*** Opening DATA SHOWN ***

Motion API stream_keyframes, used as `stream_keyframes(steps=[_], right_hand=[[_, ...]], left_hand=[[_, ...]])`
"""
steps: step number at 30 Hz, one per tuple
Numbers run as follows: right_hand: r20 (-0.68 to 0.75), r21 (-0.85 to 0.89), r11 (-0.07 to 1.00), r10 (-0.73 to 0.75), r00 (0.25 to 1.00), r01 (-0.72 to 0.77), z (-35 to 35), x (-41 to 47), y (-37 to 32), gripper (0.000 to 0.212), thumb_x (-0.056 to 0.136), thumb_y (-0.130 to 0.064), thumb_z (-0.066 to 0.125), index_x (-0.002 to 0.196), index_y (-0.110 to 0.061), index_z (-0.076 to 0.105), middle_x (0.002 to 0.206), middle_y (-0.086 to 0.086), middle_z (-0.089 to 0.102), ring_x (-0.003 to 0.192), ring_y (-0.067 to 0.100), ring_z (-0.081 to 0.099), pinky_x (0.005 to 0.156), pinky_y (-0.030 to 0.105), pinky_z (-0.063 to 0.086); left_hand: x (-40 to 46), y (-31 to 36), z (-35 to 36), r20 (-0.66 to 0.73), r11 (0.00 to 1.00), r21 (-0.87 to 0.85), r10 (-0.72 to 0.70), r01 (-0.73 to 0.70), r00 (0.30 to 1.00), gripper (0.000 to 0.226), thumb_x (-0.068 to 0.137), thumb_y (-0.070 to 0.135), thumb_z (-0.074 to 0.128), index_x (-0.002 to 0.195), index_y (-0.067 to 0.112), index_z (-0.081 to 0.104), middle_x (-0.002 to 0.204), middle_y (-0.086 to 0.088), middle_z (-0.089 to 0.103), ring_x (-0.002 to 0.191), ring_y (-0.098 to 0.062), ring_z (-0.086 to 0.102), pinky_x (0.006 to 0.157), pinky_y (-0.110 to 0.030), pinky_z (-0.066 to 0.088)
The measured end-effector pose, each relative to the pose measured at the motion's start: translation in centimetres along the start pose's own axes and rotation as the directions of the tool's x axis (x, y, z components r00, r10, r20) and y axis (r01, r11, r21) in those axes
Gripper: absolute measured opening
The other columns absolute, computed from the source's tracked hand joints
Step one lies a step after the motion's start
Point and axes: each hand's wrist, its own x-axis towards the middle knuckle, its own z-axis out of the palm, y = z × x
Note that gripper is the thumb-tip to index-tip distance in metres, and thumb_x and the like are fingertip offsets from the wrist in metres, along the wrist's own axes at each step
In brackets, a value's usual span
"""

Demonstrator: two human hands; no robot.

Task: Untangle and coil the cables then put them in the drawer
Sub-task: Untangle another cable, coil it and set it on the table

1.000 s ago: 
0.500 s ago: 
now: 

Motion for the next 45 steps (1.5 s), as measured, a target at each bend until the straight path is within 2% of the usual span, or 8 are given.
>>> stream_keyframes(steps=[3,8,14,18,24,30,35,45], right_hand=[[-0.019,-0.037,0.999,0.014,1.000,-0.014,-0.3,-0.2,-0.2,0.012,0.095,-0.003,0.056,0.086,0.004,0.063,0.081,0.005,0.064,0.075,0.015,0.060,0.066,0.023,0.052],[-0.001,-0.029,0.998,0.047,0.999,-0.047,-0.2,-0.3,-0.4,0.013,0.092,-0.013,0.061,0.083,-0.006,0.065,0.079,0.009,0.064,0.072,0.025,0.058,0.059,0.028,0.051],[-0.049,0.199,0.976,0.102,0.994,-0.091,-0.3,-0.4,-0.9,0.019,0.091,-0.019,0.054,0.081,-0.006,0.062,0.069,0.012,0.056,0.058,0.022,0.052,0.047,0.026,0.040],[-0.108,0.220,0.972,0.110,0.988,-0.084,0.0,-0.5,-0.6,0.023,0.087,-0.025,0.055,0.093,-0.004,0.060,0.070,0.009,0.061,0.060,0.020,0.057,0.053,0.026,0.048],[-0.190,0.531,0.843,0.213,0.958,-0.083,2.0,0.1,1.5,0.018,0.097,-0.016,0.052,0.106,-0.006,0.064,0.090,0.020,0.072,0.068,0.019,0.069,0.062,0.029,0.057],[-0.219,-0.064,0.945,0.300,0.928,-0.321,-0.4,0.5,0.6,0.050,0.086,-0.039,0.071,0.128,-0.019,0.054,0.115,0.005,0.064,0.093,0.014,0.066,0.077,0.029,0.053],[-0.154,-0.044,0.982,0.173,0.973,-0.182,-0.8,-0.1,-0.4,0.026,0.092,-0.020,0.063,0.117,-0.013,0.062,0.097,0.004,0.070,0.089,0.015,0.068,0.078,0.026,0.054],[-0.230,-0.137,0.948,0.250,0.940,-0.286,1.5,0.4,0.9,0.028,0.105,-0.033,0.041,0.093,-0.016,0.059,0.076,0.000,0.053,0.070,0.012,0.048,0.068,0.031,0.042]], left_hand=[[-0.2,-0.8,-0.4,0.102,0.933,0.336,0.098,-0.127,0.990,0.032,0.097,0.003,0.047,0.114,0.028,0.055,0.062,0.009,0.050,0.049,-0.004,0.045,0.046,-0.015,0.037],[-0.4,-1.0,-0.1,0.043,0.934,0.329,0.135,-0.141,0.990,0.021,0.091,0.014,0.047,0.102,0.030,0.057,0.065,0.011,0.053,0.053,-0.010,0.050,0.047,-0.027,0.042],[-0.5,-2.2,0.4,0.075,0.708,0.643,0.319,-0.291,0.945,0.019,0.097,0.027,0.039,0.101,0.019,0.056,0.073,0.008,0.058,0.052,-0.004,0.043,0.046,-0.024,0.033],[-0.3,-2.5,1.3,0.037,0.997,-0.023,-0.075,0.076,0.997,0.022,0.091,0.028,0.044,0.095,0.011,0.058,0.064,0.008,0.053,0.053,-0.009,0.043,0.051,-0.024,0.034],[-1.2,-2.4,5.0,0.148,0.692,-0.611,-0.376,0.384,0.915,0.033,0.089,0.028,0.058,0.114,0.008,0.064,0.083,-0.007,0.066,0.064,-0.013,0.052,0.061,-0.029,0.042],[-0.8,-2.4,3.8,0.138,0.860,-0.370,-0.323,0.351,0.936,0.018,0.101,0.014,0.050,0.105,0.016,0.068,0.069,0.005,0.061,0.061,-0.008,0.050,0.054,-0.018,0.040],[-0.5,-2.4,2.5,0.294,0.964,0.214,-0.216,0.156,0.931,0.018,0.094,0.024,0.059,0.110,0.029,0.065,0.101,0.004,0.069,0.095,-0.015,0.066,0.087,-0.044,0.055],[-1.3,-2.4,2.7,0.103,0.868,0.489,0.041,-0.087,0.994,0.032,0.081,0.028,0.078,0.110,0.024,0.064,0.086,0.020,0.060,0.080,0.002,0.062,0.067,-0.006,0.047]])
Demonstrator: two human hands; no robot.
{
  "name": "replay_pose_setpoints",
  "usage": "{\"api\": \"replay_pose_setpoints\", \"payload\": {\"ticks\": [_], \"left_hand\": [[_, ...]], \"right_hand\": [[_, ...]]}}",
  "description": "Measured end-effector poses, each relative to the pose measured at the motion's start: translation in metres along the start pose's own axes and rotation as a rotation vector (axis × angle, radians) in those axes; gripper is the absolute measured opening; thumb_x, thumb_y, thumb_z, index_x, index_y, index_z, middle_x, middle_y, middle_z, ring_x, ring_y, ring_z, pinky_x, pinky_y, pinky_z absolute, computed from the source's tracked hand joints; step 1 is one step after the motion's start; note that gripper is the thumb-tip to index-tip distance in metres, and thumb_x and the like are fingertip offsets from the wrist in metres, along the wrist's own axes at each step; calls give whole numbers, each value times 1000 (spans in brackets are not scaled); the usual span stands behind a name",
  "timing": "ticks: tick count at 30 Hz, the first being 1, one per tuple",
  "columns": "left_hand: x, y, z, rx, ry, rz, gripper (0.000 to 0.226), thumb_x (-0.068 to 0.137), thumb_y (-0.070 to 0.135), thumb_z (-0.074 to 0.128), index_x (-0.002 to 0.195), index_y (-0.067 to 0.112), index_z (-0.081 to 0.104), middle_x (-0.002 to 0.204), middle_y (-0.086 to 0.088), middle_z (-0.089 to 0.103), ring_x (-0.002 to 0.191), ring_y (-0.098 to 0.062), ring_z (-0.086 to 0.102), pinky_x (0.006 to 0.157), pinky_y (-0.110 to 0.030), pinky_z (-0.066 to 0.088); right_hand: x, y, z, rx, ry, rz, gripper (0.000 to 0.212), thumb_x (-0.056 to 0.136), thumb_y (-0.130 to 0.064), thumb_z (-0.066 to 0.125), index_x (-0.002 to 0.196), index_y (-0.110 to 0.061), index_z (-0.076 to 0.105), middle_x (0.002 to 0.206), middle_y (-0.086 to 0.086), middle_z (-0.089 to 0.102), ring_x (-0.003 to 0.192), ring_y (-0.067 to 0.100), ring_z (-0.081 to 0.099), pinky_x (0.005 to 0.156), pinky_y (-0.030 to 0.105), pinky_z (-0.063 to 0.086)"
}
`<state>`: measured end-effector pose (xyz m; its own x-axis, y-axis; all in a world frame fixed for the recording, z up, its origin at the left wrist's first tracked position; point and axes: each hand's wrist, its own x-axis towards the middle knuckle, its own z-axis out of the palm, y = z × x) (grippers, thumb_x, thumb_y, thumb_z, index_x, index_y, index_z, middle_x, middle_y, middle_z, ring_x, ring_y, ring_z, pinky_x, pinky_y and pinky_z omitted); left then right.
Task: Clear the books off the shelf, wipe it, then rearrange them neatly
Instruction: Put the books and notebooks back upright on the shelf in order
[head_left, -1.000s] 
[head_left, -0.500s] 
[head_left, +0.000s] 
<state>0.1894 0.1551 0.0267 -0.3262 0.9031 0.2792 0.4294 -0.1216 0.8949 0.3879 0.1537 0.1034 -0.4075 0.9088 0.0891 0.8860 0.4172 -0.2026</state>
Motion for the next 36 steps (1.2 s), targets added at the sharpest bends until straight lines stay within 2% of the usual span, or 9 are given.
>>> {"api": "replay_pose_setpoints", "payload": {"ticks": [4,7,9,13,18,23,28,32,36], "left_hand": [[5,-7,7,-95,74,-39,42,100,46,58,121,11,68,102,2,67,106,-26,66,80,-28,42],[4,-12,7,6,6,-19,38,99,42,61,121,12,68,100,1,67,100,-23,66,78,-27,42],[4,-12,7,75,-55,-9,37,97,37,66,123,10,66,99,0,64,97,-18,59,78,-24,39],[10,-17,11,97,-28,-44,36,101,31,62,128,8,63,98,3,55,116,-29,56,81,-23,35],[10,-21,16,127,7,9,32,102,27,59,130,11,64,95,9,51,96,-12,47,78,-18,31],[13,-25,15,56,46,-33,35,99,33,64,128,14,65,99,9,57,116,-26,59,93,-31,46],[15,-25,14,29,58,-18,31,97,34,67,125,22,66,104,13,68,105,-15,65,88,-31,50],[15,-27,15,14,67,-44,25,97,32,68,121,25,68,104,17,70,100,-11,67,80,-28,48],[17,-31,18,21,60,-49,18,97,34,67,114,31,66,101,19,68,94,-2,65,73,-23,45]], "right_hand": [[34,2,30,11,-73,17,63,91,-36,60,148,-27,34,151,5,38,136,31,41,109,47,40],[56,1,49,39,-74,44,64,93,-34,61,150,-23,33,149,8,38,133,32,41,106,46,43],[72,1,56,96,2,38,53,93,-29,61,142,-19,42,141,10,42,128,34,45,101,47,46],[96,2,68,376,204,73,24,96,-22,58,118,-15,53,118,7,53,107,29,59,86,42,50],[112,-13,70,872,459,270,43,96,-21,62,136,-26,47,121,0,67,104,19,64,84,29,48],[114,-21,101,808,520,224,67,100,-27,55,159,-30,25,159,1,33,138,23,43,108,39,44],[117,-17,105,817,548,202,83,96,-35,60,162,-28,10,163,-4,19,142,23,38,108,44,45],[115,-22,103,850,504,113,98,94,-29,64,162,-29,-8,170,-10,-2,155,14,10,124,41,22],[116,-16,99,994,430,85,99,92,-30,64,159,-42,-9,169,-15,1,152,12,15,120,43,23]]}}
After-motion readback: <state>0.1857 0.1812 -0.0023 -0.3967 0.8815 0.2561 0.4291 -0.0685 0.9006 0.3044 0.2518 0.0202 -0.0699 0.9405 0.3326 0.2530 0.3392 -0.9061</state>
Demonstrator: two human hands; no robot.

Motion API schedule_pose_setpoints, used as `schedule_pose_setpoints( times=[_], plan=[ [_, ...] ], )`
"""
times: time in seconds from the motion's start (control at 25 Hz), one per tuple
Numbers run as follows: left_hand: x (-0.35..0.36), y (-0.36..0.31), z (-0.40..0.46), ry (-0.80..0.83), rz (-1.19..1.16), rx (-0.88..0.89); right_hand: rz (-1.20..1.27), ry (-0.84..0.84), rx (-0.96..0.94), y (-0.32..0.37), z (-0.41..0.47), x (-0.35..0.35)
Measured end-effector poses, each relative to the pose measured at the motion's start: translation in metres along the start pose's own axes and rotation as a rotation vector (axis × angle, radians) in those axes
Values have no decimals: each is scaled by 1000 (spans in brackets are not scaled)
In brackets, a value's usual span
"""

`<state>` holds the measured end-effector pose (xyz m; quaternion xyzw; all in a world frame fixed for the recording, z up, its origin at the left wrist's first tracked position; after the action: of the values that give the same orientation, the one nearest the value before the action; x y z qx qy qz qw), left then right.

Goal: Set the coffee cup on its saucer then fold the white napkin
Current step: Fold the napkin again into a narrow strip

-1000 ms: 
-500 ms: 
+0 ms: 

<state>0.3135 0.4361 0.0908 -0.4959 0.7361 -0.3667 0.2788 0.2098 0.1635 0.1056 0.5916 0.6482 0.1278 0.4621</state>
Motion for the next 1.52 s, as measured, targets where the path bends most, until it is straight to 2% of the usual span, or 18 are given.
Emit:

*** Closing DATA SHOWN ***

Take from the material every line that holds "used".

• PROBLEM SOLUTION:
Motion API stream_keyframes, used as `stream_keyframes(steps=[_], right_hand=[[_, ...]], left_hand=[[_, ...]])`
Motion API schedule_pose_setpoints, used as `schedule_pose_setpoints( times=[_], plan=[ [_, ...] ], )`

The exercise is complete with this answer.